What the exercise asks:
Search the material for "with" and show all lines that contain it.

The data:
-=-=-

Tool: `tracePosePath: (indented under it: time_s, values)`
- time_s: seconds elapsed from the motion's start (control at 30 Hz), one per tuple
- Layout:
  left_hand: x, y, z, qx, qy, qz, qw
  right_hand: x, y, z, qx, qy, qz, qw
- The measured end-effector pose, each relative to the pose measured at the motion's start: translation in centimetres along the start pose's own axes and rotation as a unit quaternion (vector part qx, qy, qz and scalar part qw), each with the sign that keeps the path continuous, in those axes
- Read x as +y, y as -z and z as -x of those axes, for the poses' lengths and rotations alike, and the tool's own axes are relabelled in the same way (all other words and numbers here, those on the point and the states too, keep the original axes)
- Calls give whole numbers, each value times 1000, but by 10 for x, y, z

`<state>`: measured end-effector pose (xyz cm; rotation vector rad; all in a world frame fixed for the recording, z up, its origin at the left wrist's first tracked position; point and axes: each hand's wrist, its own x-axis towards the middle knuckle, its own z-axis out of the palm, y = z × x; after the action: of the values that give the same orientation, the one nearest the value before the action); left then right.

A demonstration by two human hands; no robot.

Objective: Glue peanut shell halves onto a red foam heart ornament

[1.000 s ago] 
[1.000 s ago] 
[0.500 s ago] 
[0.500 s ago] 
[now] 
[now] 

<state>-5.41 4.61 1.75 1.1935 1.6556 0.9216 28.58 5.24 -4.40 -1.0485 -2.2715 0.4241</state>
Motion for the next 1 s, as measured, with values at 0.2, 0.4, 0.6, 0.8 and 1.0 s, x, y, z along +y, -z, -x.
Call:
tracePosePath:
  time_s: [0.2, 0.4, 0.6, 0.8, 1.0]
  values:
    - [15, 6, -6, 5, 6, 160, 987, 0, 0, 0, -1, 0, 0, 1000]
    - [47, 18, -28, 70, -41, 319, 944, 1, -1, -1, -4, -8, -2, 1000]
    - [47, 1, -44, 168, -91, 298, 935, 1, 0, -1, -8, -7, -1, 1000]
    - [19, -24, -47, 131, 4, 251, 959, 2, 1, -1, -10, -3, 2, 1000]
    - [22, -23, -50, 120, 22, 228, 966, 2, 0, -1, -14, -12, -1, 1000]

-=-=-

Your response:
- The measured end-effector pose, each relative to the pose measured at the motion's start: translation in centimetres along the start pose's own axes and rotation as a unit quaternion (vector part qx, qy, qz and scalar part qw), each with the sign that keeps the path continuous, in those axes
Motion for the next 1 s, as measured, with values at 0.2, 0.4, 0.6, 0.8 and 1.0 s, x, y, z along +y, -z, -x.

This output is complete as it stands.